DIRECTIONS FOR THIS TASK -
This exercise asks for an exact copy of every entry below, with pictures omitted.

DATA TO USE -
=== Begin Enclosure ===

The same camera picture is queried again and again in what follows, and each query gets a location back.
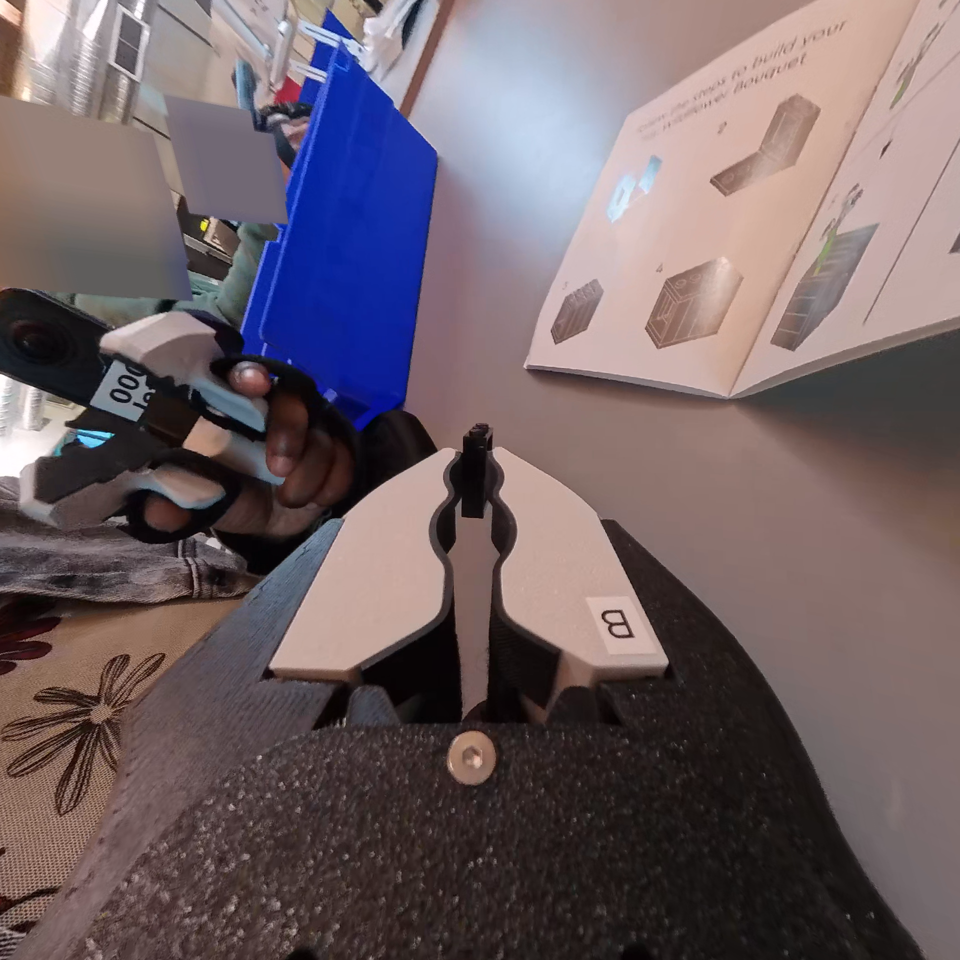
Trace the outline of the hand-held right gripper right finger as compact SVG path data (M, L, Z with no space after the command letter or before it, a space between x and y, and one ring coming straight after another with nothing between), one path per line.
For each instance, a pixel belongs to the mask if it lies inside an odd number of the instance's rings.
M545 714L570 688L664 678L669 660L598 513L496 446L488 461L492 680Z

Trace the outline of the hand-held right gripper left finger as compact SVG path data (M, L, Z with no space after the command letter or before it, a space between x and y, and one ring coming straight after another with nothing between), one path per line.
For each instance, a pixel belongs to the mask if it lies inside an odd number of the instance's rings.
M451 447L438 450L346 513L269 663L276 678L359 682L443 621L450 547L438 524L453 503L457 457Z

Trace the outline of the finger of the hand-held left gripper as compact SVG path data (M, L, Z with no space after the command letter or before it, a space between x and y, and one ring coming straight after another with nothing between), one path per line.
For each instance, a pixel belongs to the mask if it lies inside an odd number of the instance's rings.
M243 354L244 339L212 314L156 314L105 333L99 353L158 379L200 383L215 361Z
M227 487L202 476L198 467L109 450L64 450L28 463L19 476L21 512L57 529L99 525L122 514L140 493L199 511L218 504Z

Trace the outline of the black L-shaped lego assembly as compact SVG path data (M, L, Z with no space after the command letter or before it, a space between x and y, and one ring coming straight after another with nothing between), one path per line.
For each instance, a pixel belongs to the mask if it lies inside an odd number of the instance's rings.
M465 519L482 520L488 501L488 467L493 431L486 422L472 426L462 439L460 458L461 511Z

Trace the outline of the blue plastic bin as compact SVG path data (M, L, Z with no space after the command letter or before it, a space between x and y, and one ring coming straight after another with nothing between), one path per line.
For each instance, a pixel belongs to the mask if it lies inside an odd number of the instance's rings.
M405 402L437 151L346 51L315 47L313 105L241 327L248 354L286 362L358 428Z

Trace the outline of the lego instruction booklet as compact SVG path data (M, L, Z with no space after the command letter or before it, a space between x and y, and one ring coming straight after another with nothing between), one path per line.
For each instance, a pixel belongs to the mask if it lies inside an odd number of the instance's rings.
M811 2L630 114L524 366L721 400L958 330L958 2Z

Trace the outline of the person's left hand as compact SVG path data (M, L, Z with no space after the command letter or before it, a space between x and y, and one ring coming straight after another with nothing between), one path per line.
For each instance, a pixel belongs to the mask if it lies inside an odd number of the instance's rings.
M226 378L235 393L267 400L265 462L280 485L245 478L236 500L211 529L221 543L229 537L288 542L304 534L354 484L354 455L340 438L310 425L304 398L265 366L243 362Z

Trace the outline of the black cushioned wrist rest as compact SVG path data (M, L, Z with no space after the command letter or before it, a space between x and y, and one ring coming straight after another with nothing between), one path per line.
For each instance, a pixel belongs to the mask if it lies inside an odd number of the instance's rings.
M347 494L327 509L331 519L342 519L370 492L438 451L421 421L403 409L378 414L363 429L353 429L348 449L353 479Z

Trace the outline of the person's floral beige garment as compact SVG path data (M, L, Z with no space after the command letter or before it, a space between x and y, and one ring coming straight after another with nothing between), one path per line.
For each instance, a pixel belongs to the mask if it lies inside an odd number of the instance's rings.
M2 958L16 955L96 834L128 708L240 602L20 599L2 613Z

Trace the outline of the clear acrylic stand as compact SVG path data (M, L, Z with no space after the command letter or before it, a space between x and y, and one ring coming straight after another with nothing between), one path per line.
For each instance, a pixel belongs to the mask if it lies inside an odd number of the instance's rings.
M300 21L291 14L285 14L277 25L276 43L270 61L269 86L273 91L282 87L291 70L302 78L320 84L327 79L327 70L311 66L308 62L291 60L291 49L298 36L312 40L315 47L320 49L326 48L332 52L343 50L357 63L362 60L363 47L351 36L342 35L335 30L308 21Z

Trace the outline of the silver ventilation duct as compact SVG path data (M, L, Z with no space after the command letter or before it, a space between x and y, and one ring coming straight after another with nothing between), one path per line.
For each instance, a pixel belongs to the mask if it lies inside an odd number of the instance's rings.
M10 95L113 124L131 122L159 2L10 2L21 13Z

=== End Enclosure ===

EXPECTED ANSWER -
The same camera picture is queried again and again in what follows, and each query gets a location back.
Trace the outline of the hand-held right gripper right finger as compact SVG path data (M, L, Z with no space after the command letter or before it, a space between x and y, and one ring coming straight after another with nothing between), one path per line.
For each instance, a pixel belongs to the mask if it lies inside an odd number of the instance's rings.
M545 714L570 688L664 678L669 660L598 513L496 446L488 461L492 680Z

Trace the outline of the hand-held right gripper left finger as compact SVG path data (M, L, Z with no space after the command letter or before it, a space between x and y, and one ring coming straight after another with nothing between), one path per line.
For each instance, a pixel belongs to the mask if it lies inside an odd number of the instance's rings.
M451 447L438 450L346 513L269 663L276 678L359 682L443 621L450 547L438 524L453 503L457 457Z

Trace the outline of the finger of the hand-held left gripper as compact SVG path data (M, L, Z with no space after the command letter or before it, a space between x and y, and one ring coming straight after another with nothing between), one path per line.
For each instance, a pixel belongs to the mask if it lies inside an odd number of the instance's rings.
M243 354L244 339L212 314L156 314L105 333L99 353L158 379L200 383L215 361Z
M227 487L202 476L198 467L109 450L64 450L28 463L19 476L21 512L57 529L99 525L122 514L140 493L199 511L218 504Z

Trace the outline of the black L-shaped lego assembly as compact SVG path data (M, L, Z with no space after the command letter or before it, a space between x and y, and one ring coming straight after another with nothing between), one path per line.
For each instance, a pixel belongs to the mask if it lies inside an odd number of the instance's rings.
M465 519L482 520L488 501L488 467L493 431L486 422L472 426L462 439L460 458L461 511Z

Trace the outline of the blue plastic bin as compact SVG path data (M, L, Z with no space after the command letter or before it, a space between x and y, and one ring coming straight after another with nothing between), one path per line.
For each instance, a pixel belongs to the mask if it lies inside an odd number of the instance's rings.
M405 402L437 151L346 51L315 47L313 105L241 327L248 354L286 362L358 428Z

Trace the outline of the lego instruction booklet as compact SVG path data (M, L, Z with no space after the command letter or before it, a space between x and y, and one ring coming straight after another with nothing between), one path per line.
For each instance, a pixel belongs to the mask if it lies inside an odd number of the instance's rings.
M811 2L630 114L524 366L721 400L958 330L958 2Z

Trace the outline of the person's left hand as compact SVG path data (M, L, Z with no space after the command letter or before it, a space between x and y, and one ring coming straight after another with nothing between), one path per line.
For each instance, a pixel belongs to the mask if it lies inside an odd number of the instance's rings.
M226 378L235 393L267 400L265 462L280 485L245 478L236 500L211 529L221 543L229 537L288 542L304 534L354 484L354 455L340 438L310 425L304 398L265 366L243 362Z

Trace the outline of the black cushioned wrist rest as compact SVG path data (M, L, Z with no space after the command letter or before it, a space between x and y, and one ring coming straight after another with nothing between), one path per line.
For each instance, a pixel belongs to the mask if it lies inside an odd number of the instance's rings.
M347 494L327 509L331 519L342 519L370 492L438 451L421 421L403 409L378 414L363 429L353 429L348 449L353 479Z

Trace the outline of the person's floral beige garment as compact SVG path data (M, L, Z with no space after the command letter or before it, a space between x and y, and one ring coming straight after another with nothing between), one path per line.
For each instance, a pixel belongs to the mask if it lies inside an odd number of the instance's rings.
M2 958L16 955L96 834L128 708L240 602L20 599L2 613Z

Trace the outline of the clear acrylic stand as compact SVG path data (M, L, Z with no space after the command letter or before it, a space between x and y, and one ring coming straight after another with nothing between), one path per line.
For each instance, a pixel belongs to the mask if it lies inside an odd number of the instance's rings.
M300 21L291 14L285 14L277 25L276 43L270 61L269 86L273 91L282 87L291 70L302 78L320 84L327 79L327 70L311 66L308 62L291 60L291 49L298 36L312 40L315 47L320 49L326 48L332 52L343 50L357 63L362 60L363 47L351 36L342 35L335 30L308 21Z

Trace the outline of the silver ventilation duct as compact SVG path data (M, L, Z with no space after the command letter or before it, a space between x and y, and one ring coming straight after another with nothing between), one path per line.
For each instance, a pixel belongs to the mask if it lies inside an odd number of the instance's rings.
M10 95L113 124L131 122L159 2L10 2L21 13Z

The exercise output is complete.